**GIVEN INFORMATION**
^^^^

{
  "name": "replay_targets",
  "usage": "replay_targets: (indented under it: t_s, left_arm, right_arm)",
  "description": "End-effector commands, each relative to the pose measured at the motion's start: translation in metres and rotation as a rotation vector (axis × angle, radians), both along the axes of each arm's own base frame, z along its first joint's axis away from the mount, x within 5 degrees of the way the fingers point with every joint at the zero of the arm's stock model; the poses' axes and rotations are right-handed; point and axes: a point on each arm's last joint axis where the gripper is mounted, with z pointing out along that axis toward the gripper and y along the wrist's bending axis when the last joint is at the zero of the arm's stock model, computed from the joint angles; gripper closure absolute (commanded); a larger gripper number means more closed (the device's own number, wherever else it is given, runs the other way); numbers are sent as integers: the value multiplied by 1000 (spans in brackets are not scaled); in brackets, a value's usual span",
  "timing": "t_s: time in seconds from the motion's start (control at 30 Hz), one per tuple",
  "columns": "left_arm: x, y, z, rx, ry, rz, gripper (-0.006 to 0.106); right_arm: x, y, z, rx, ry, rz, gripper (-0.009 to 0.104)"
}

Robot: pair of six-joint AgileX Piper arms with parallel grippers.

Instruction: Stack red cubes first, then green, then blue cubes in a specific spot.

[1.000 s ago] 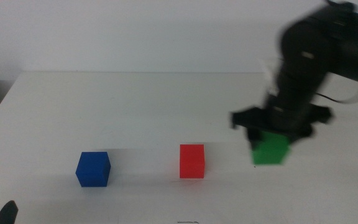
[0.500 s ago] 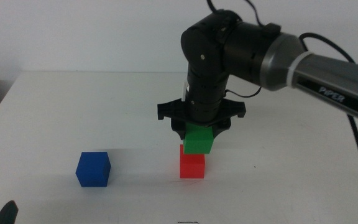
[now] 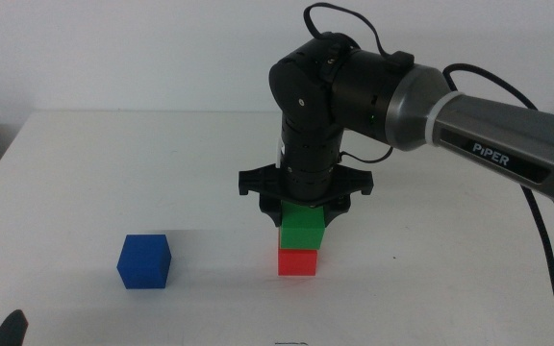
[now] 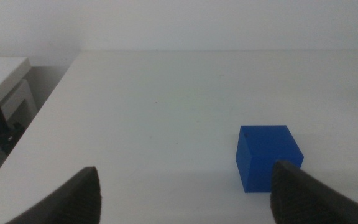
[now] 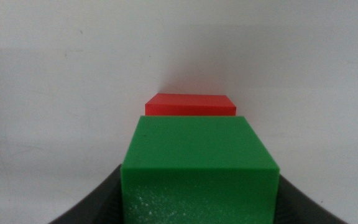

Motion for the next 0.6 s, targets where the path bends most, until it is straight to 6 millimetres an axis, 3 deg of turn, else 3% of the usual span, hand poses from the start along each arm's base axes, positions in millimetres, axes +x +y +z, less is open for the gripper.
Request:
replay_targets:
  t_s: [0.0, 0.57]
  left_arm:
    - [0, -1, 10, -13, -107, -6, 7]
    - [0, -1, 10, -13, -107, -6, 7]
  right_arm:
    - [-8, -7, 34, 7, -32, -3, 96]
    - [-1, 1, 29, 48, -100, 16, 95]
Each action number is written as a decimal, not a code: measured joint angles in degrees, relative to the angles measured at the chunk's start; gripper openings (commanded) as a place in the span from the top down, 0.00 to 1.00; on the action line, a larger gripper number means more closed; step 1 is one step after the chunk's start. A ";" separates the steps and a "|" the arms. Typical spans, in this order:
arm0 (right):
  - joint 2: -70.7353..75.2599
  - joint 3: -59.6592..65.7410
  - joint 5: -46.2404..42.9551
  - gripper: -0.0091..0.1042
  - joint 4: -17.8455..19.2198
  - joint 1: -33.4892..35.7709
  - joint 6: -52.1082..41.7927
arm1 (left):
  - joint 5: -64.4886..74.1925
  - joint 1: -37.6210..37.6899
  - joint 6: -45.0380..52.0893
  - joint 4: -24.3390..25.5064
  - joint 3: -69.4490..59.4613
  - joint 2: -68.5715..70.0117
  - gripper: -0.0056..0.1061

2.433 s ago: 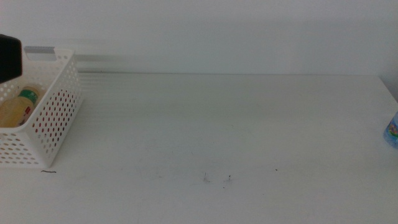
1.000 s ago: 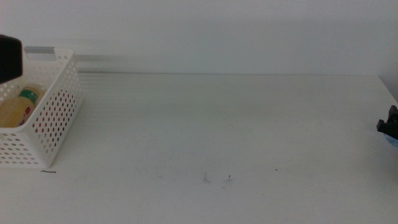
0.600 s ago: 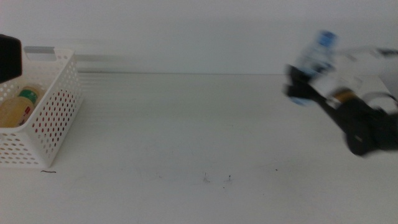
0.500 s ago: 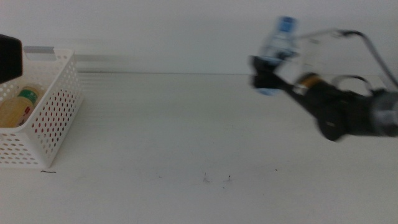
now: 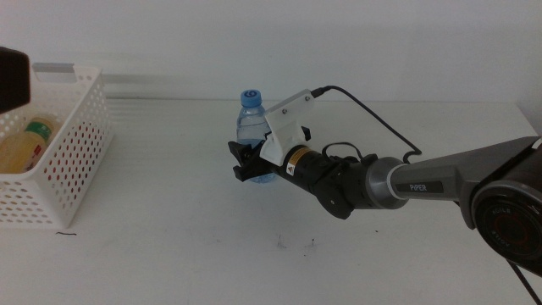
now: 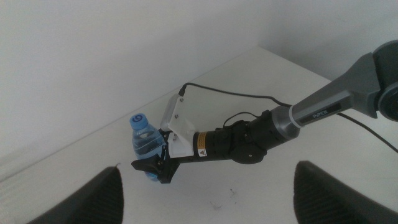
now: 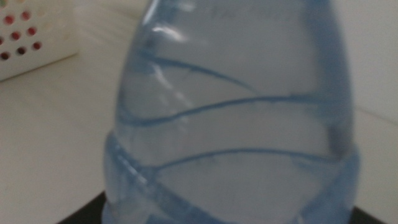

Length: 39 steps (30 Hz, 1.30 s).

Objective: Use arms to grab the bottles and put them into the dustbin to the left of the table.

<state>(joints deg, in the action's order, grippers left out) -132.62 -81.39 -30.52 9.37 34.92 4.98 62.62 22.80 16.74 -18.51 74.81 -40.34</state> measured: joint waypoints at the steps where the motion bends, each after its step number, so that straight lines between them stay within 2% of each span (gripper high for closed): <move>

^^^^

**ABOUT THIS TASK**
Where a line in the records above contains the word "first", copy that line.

**EXERCISE SOLUTION**
  "description": "End-effector commands, each relative to the pose measured at the motion's start: translation in metres and rotation as a rotation vector (axis × angle, radians), both along the axes of each arm's own base frame, z along its first joint's axis away from the mount, x within 5 degrees of the way the fingers point with every joint at the zero of the arm's stock model; the poses' axes and rotations are right-handed; point and axes: a point on each arm's last joint axis where the gripper is mounted, with z pointing out along that axis toward the gripper and y along the wrist's bending axis when the last joint is at the zero of the arm's stock model, computed from the joint angles; gripper closure absolute (commanded); a larger gripper number means more closed (the device's own number, wherever else it is given, runs the other way); numbers are sent as integers: the value multiplied by 1000 (spans in brackets are not scaled); in brackets, a value's usual span",
Instruction: Stack red cubes first, then green, then blue cubes in a specific spot.

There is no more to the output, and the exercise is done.